In response to Groovetube: I agree that registry stinks. I usually use a program called Spybot search and destroy that alerts me every time a change is made to the registry. But then you have to live with the "You are coming to a sad realization, cancel or allow" syndrome for a while until you've "taught" your PC which programs are legit. I definitely don't miss having to format my computer every few months, so that's a big plus for Mac OS, although I am sometimes perplexed as to how I can "speed up" my computer. I used to use Onyx (before my HD problem) but haven't reinstalled because I didn't think it was incredibly user friendly. I was always afraid that my decisions in that program would do more harm than good. Like deleting certain index files originally slow down your Mac as it has to figure stuff out (like opening Firefox for the first time). I heard there was something similar to Onyx that was easier to use for a Mac noob like myself but I can't remember the name.

I don't know who mentioned this but I don't think windows treats you like an idiot. I just think that Windows isn't particularly easy to use so they make a bunch of supposedly automated little helpful messages, which are purely irritating and do little to help the inexperienced user and only vexes the advanced one.

It's like my friend's Xbox 360, the games for it are fun, the controllers are well designed and it comes with some cool features but the whole profile system convoluted and impractical. Player one is the lead profile and only he can save, when he signs out you have to quit and come back, if you switch the lead profile to player 2 then you can't save properly, if you don't first sign out of a profile when shutting off a controlled you will be constantly asked to turn the controller back on. It really is a mess. It could have been simple but instead it is complicated.

I think that Microsoft can design things that work well (except for the OS!) but they basically don't understand users and how they interact with computers. Minesweeper was a great program! (just kidding)...


----------



## groovetube (Jan 2, 2003)

it sounds as though you are making a lot of assumptions without doing a lot of reading. So I would suggest doing that before deciding things erroneously as I've seen in many of your posts. Onyx has been great on all my machines, and I know others here like Applejack and others, so it's wise to read, ask questions, from those here that really know there stuff, that's how I've learned to keep my macs running well. Macdoc had a while back posted what the optimum settings for Onyx were perhaps asking nicely will help.


----------



## Pat McCrotch (Jun 19, 2006)

I don't understand why you say I make assumptions. All I said was that I found that Onyx was a little weird to use but I still read the help files thoroughly to understand what each option does.
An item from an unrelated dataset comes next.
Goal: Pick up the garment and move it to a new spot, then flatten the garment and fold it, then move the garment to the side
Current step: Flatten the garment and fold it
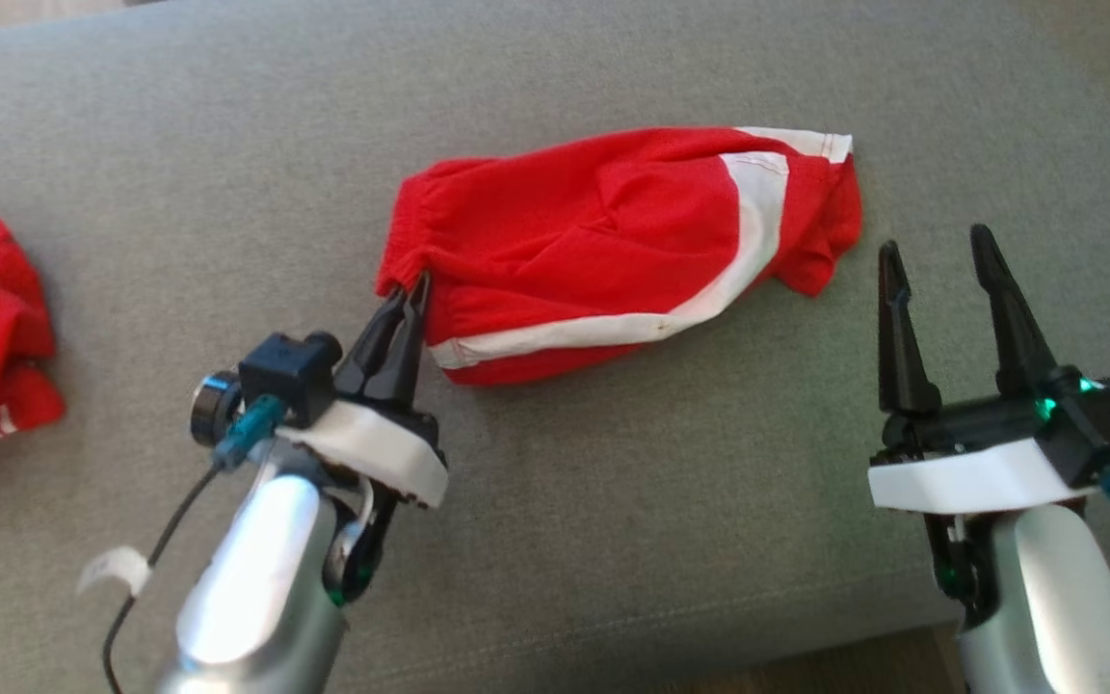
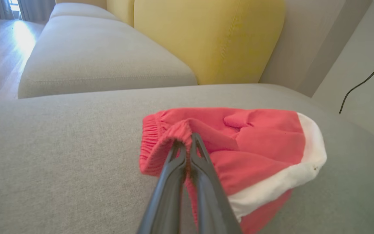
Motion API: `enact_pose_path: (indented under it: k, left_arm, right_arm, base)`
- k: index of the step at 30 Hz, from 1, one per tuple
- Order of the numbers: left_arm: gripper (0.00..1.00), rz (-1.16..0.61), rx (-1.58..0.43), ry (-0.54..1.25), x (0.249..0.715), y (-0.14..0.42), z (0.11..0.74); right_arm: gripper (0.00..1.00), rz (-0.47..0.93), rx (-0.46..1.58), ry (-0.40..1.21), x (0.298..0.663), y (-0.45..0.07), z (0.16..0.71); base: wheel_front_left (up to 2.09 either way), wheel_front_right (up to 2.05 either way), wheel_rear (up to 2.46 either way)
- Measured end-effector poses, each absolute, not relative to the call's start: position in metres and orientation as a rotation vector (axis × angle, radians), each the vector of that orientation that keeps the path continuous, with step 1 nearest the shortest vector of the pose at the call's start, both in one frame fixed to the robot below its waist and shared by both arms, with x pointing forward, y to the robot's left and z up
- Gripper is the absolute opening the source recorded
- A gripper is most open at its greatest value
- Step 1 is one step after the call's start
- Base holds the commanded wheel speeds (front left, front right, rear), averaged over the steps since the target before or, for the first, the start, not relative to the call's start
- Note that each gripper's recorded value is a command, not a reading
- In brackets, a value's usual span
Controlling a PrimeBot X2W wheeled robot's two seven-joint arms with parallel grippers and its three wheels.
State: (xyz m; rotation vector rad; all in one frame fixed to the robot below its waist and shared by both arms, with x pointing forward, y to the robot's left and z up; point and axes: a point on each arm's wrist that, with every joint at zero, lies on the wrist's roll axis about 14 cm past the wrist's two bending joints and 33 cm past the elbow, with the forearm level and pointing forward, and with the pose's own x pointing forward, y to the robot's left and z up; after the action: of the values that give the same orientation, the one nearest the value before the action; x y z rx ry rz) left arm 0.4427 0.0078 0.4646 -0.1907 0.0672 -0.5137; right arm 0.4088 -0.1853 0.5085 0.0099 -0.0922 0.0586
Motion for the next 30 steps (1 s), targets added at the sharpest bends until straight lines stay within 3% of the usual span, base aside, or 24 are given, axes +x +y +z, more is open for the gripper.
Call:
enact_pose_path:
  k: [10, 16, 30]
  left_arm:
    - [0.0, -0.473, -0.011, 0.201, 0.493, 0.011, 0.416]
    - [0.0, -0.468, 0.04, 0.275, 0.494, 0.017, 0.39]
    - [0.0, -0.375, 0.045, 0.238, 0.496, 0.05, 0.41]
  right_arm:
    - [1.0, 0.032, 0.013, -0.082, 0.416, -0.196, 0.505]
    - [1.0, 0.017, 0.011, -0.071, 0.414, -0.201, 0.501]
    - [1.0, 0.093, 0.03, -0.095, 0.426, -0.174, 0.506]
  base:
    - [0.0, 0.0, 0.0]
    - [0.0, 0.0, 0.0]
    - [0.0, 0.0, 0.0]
I worked well for me and I think I used it correctly but I remember reading in a post a while back about another program that did the same things as Onyx but had a slightly simpler interface. Don't think it was applejack.


----------



## groovetube (Jan 2, 2003)

no that's not all you said.

But I gave you some advice, so either you can continue this nonsense, or do some reading. I'm done here.


----------



## Macaholic (Jan 7, 2003)

Like Onyx, Applejack does all the UNIX CRON tasks (swapping tmep files, repaieing oermissions etc.) but it can also repair your drive directories. OS X Disk utility can do this, but not while booted from the same disk you want to repair (you can only scan when in this case).

I prefer Applejack, beause, if you have to eitehr boot from a backup clone, or from our restore DVD in order to effect a repair on your boot drivge, booting in to UNIX is WAY faster. Then, you type "applejack auto reboot" [RETURN] and away it goes doing EVERYTHING. As the commands suggests, i reboots into OS X when done.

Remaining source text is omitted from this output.